Please transcribe exactly, and only, the lines of the data below between the line holding "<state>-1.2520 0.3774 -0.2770" and the line holding "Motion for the", inclusive.

■ ■ ■

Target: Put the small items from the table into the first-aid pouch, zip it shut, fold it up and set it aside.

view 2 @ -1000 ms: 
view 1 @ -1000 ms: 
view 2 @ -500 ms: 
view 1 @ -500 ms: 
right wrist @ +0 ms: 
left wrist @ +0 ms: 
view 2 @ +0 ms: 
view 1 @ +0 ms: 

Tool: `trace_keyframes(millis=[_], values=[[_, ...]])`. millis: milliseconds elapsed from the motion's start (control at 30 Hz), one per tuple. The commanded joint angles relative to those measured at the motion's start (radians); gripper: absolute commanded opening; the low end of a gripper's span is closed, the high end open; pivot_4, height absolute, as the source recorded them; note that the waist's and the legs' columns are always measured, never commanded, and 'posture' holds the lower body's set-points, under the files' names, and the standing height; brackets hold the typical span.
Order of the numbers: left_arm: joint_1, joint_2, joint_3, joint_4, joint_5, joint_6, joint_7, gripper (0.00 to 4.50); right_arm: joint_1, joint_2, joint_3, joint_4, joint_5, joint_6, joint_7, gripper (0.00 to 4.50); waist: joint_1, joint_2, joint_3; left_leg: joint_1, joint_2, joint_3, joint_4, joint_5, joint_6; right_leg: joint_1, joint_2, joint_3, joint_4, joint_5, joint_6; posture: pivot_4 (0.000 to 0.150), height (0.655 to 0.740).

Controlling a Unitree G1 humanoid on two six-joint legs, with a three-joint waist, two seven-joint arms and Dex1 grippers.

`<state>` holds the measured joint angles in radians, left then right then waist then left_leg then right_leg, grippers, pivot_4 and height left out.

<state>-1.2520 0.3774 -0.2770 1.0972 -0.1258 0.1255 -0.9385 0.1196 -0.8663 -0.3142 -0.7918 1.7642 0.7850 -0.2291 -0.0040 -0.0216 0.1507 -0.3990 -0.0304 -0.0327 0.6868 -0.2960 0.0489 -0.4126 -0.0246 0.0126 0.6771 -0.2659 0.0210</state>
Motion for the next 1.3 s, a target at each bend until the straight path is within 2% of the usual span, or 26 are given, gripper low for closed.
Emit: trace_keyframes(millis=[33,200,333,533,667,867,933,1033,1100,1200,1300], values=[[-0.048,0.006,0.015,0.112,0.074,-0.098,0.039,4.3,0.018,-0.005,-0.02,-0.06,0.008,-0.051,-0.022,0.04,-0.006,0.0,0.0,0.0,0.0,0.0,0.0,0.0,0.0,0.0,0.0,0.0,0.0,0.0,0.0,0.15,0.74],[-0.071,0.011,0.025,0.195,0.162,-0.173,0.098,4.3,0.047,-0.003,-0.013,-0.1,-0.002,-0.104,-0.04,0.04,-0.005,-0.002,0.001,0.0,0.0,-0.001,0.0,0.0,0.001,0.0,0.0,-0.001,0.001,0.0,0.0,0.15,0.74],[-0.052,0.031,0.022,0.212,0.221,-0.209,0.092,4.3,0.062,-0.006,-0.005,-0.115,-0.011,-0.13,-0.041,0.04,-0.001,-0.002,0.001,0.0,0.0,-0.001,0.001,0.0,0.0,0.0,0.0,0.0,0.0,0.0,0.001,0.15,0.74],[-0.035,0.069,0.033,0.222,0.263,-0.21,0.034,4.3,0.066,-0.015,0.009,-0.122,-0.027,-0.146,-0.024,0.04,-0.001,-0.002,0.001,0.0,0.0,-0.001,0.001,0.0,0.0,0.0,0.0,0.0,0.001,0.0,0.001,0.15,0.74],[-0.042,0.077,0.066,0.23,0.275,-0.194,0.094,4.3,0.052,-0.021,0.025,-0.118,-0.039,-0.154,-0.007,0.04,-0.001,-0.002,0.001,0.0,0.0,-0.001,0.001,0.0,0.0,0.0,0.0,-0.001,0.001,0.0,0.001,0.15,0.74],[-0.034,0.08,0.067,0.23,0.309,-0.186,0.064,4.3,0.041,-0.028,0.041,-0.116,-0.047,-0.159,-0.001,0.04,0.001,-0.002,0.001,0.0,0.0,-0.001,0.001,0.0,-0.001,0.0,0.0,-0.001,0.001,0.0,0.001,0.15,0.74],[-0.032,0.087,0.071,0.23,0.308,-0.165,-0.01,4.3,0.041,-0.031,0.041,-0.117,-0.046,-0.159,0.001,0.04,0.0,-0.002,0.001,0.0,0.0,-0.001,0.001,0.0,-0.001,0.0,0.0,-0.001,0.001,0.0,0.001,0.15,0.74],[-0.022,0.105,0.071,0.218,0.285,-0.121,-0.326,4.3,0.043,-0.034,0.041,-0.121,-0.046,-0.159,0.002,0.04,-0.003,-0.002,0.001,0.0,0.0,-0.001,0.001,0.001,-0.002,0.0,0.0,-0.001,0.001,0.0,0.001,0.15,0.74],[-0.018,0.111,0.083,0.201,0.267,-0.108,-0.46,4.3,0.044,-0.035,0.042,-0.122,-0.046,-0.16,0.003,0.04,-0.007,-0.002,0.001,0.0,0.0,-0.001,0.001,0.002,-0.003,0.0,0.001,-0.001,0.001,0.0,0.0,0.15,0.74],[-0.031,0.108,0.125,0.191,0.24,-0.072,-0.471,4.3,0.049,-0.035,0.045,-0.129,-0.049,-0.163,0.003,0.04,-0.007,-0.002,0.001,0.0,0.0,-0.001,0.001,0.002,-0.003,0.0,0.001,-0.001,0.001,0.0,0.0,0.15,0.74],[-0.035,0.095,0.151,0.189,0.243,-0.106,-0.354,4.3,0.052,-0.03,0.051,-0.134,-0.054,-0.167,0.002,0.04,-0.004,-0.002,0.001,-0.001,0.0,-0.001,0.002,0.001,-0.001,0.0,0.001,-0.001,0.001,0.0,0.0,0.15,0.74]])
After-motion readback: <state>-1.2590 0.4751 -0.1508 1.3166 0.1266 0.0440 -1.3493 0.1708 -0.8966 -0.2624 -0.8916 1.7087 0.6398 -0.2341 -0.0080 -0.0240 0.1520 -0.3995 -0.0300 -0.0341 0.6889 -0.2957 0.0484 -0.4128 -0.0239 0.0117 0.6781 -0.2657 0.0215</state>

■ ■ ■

Output of the task —
<state>-1.2520 0.3774 -0.2770 1.0972 -0.1258 0.1255 -0.9385 0.1196 -0.8663 -0.3142 -0.7918 1.7642 0.7850 -0.2291 -0.0040 -0.0216 0.1507 -0.3990 -0.0304 -0.0327 0.6868 -0.2960 0.0489 -0.4126 -0.0246 0.0126 0.6771 -0.2659 0.0210</state>
Motion for the next 1.3 s, a target at each bend until the straight path is within 2% of the usual span, or 26 are given, gripper low for closed.

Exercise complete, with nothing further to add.